Merging for More Than Balance Sheets
When analyzing and auditing a respective credit union to determine if proceeding with a merger makes sense, considerations also include the strength of both credit unions’ balance sheets, cultural similarities, and compatible technology and communication channels (e.g., having the same core provider).
If financial institutions decide to come together, communication must be considered in the context of logistics and cultural sensitivities, member nuances and understandings. Then the importance of timing and channels of communication can make all the difference in keeping institutional reputations intact.
Timing Is Everything
Communication is important before, during and after a merger. As communication and reputation management professionals, we are often brought into the realm late. We should be brought in early, however, to help maximize opportunity and mitigate risk.
To ensure a potential merger happens seamlessly, multiple departments should be involved beforehand – not only the top-level executives. Be sure to include members of your operations, IT, communication, marketing, HR and even legal teams. It is also important to ensure that the board, executives, branch managers, member-facing staff and spokespeople are unified in their communications. This can be accomplished with training.
During a merger, a multi-prong approach should be taken for communication in the following sequence:
- Internally to the acquiring credit union: The board, executives, branch managers and staff.
- Internally to the credit union being acquired: The board, executives, branch managers and staff.
- Externally to existing members.
- Externally to the credit union industry, communities being served, vendors, media and social media outlets.
Assuming the reason for merging is to bind together, prosper and grow, the six months after a merger should be considered a working juncture of continued proactive communications and reputation enhancement. A credit union should use this opportunity to retain staff and members, as well as to attract new staff and members. Direct communications can also help strengthen the bond with the communities that the combined credit union serves, through staff volunteer time, addressing important issues and being stewards of the merger process.
One For All
To grow and prosper while expanding services for members, credit unions can market themselves – an expensive undertaking – or they can acquire or be acquired. Historically, credit unions expand their field of membership through a merger because it is a cost-effective way to increase market penetration within the existing market, acquire new branch locations and add vital fields of membership.
Although M&A deals can be challenging to navigate, the common goal between parties is often growth, member retention and improved performance. Keep in mind, however, that mergers and acquisitions are rarely a partnership of equals. One credit union is typically acquiring another, not necessarily blending, which means one name and culture generally rises to the top.

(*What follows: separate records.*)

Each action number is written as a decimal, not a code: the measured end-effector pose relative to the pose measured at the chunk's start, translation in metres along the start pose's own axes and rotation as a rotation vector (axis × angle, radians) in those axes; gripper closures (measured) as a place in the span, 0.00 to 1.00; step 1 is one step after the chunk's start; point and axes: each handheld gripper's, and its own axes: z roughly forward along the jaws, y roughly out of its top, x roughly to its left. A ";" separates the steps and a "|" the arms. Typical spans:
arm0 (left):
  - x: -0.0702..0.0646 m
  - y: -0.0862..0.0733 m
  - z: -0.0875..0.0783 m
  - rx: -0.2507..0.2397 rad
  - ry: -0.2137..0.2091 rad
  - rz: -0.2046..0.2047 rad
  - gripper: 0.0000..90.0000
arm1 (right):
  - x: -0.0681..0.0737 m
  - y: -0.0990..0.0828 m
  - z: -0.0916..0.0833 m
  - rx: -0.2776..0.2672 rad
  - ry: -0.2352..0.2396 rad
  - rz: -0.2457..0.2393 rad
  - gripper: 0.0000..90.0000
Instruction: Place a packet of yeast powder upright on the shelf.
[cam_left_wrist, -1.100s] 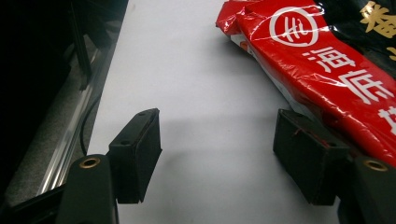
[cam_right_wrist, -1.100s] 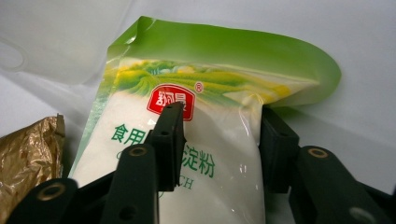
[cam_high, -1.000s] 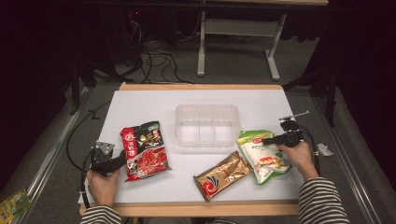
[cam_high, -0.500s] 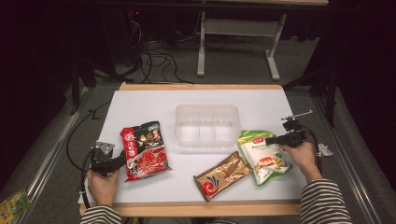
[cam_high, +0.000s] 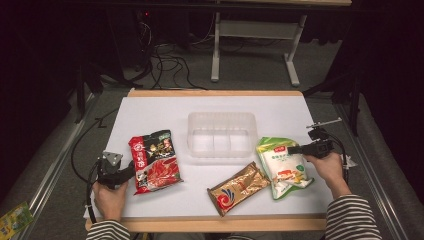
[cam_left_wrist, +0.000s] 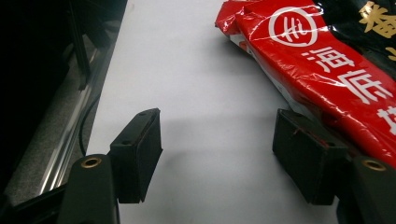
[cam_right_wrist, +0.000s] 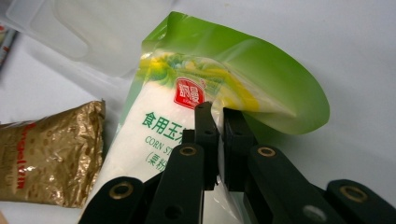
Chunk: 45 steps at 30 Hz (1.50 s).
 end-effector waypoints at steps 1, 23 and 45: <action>0.000 0.000 0.000 0.000 0.000 0.000 0.37 | 0.000 0.000 -0.002 -0.006 0.005 0.000 0.98; 0.000 0.000 0.000 -0.003 0.001 0.001 0.37 | 0.037 -0.002 -0.052 -0.143 0.052 -0.095 0.99; -0.001 0.000 0.000 -0.005 0.002 0.004 0.37 | 0.068 0.010 -0.079 -0.242 0.027 -0.136 0.99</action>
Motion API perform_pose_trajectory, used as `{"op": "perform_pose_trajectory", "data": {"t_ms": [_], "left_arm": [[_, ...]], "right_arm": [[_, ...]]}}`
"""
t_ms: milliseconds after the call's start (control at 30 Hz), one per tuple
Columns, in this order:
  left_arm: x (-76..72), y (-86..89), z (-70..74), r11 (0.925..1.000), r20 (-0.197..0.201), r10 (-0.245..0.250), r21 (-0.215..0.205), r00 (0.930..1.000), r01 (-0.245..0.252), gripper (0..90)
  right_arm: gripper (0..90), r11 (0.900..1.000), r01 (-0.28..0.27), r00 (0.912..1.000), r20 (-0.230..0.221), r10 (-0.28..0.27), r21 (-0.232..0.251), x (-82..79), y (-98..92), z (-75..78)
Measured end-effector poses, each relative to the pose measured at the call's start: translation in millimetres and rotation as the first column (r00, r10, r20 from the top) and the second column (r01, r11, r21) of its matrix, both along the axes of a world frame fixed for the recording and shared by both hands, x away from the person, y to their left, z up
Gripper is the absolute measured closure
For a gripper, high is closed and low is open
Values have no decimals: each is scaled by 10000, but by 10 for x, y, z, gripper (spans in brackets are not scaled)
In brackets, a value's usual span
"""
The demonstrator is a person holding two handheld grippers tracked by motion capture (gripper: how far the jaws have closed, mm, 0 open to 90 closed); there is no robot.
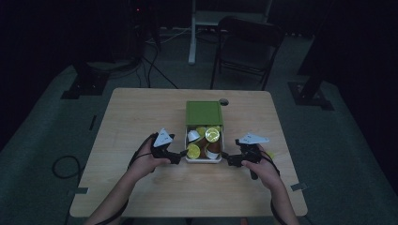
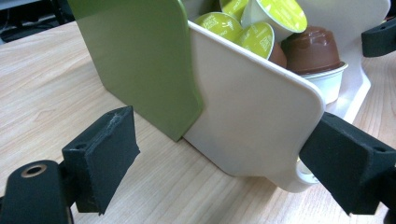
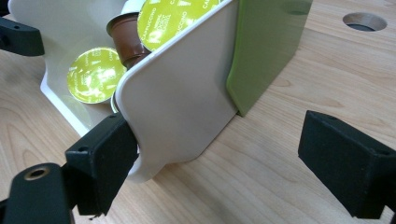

Still, a merger should still be mutually beneficial.
Continuous listening as an active part of your reputation management plan – and acting on feedback that focuses on your members and employees – can help your merged credit union avoid surprises and increase the chances for success. This can also help safeguard your reputation for the long-term.
Refining Your Communication and Reputation Strategy
How can you refine your overall communications strategy and manage your reputation before, during and after a merger? Ask yourself these key questions:
- What do you want to communicate?
- Why do you want to communicate it?
- Why is this partnership or consolidation happening now?
- Who are the existing and prospective members you want to communicate to?
- How/where (i.e., what channels of communication) will you communicate?
- One-on-one meetings, phone calls, emails, newsletters, video, media and social media.
- When is the best time to communicate your message?